Directions for this task ▸
Could you copy the whole listing below exactly as written?

[[ Dataset excerpt open ]]

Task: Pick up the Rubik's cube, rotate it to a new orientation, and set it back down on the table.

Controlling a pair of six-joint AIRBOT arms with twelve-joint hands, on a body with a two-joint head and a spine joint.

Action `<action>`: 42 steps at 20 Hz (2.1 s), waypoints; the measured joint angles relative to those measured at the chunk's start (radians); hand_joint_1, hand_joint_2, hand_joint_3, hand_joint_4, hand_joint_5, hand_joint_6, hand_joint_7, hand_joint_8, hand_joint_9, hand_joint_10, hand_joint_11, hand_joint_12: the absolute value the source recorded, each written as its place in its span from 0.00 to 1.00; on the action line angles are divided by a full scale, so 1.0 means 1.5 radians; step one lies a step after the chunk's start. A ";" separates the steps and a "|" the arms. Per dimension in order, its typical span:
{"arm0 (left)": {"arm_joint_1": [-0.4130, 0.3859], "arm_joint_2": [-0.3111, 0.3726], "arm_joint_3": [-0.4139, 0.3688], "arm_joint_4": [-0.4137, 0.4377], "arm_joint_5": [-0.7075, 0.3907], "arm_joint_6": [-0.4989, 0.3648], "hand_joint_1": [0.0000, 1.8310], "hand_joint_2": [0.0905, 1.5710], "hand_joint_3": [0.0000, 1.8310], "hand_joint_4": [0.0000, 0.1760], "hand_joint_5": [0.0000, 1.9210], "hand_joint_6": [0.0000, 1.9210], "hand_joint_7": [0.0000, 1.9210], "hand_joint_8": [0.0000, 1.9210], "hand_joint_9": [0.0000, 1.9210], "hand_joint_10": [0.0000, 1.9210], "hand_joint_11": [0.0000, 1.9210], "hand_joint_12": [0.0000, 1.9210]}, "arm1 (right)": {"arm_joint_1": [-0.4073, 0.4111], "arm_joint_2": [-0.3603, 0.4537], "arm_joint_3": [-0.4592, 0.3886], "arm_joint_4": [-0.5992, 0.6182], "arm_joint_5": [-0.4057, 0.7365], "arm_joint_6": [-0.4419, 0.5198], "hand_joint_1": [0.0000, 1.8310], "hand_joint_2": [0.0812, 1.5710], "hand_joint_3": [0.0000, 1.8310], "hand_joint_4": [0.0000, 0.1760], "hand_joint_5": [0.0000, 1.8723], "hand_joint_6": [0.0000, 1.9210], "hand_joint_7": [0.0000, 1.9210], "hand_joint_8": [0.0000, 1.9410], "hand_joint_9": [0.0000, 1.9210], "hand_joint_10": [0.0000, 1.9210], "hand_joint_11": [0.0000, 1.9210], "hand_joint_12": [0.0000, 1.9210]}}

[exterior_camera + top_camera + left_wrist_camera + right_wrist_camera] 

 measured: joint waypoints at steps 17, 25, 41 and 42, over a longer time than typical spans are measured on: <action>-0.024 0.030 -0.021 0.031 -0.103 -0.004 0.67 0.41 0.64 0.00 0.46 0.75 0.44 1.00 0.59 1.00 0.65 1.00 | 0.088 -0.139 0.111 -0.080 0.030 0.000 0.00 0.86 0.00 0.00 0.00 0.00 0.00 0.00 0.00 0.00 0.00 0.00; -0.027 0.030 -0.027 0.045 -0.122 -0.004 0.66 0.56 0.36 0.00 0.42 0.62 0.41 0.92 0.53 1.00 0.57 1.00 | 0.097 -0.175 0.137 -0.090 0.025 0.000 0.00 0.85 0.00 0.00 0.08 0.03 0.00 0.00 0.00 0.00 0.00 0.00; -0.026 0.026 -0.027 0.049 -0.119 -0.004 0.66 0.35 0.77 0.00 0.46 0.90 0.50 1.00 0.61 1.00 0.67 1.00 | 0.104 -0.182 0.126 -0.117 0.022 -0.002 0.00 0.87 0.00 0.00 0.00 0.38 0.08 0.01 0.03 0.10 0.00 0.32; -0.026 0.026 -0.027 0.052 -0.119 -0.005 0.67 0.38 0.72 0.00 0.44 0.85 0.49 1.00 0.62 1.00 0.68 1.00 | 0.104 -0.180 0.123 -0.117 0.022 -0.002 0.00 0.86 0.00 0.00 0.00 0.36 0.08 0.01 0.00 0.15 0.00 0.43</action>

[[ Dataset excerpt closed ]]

Solved problem ▸
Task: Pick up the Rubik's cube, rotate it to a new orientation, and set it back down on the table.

Controlling a pair of six-joint AIRBOT arms with twelve-joint hands, on a body with a two-joint head and a spine joint.

Action `<action>`: 42 steps at 20 Hz (2.1 s), waypoints; the measured joint angles relative to those measured at the chunk's start (radians); hand_joint_1, hand_joint_2, hand_joint_3, hand_joint_4, hand_joint_5, hand_joint_6, hand_joint_7, hand_joint_8, hand_joint_9, hand_joint_10, hand_joint_11, hand_joint_12: the absolute value the source recorded, each written as its place in its span from 0.00 to 1.00; on the action line angles are divided by a full scale, so 1.0 means 1.5 radians; step one lies a step after the chunk's start. A ";" separates the steps and a "|" the arms. Per dimension in order, its typical span:
{"arm0 (left)": {"arm_joint_1": [-0.4130, 0.3859], "arm_joint_2": [-0.3111, 0.3726], "arm_joint_3": [-0.4139, 0.3688], "arm_joint_4": [-0.4137, 0.4377], "arm_joint_5": [-0.7075, 0.3907], "arm_joint_6": [-0.4989, 0.3648], "hand_joint_1": [0.0000, 1.8310], "hand_joint_2": [0.0905, 1.5710], "hand_joint_3": [0.0000, 1.8310], "hand_joint_4": [0.0000, 0.1760], "hand_joint_5": [0.0000, 1.9210], "hand_joint_6": [0.0000, 1.9210], "hand_joint_7": [0.0000, 1.9210], "hand_joint_8": [0.0000, 1.9210], "hand_joint_9": [0.0000, 1.9210], "hand_joint_10": [0.0000, 1.9210], "hand_joint_11": [0.0000, 1.9210], "hand_joint_12": [0.0000, 1.9210]}, "arm1 (right)": {"arm_joint_1": [-0.4073, 0.4111], "arm_joint_2": [-0.3603, 0.4537], "arm_joint_3": [-0.4592, 0.3886], "arm_joint_4": [-0.5992, 0.6182], "arm_joint_5": [-0.4057, 0.7365], "arm_joint_6": [-0.4419, 0.5198], "hand_joint_1": [0.0000, 1.8310], "hand_joint_2": [0.0812, 1.5710], "hand_joint_3": [0.0000, 1.8310], "hand_joint_4": [0.0000, 0.1760], "hand_joint_5": [0.0000, 1.8723], "hand_joint_6": [0.0000, 1.9210], "hand_joint_7": [0.0000, 1.9210], "hand_joint_8": [0.0000, 1.9410], "hand_joint_9": [0.0000, 1.9210], "hand_joint_10": [0.0000, 1.9210], "hand_joint_11": [0.0000, 1.9210], "hand_joint_12": [0.0000, 1.9210]}}

[exterior_camera + top_camera + left_wrist_camera + right_wrist_camera] 

 measured: joint waypoints at steps 17, 25, 41 and 42, over a longer time than typical spans are measured on: <action>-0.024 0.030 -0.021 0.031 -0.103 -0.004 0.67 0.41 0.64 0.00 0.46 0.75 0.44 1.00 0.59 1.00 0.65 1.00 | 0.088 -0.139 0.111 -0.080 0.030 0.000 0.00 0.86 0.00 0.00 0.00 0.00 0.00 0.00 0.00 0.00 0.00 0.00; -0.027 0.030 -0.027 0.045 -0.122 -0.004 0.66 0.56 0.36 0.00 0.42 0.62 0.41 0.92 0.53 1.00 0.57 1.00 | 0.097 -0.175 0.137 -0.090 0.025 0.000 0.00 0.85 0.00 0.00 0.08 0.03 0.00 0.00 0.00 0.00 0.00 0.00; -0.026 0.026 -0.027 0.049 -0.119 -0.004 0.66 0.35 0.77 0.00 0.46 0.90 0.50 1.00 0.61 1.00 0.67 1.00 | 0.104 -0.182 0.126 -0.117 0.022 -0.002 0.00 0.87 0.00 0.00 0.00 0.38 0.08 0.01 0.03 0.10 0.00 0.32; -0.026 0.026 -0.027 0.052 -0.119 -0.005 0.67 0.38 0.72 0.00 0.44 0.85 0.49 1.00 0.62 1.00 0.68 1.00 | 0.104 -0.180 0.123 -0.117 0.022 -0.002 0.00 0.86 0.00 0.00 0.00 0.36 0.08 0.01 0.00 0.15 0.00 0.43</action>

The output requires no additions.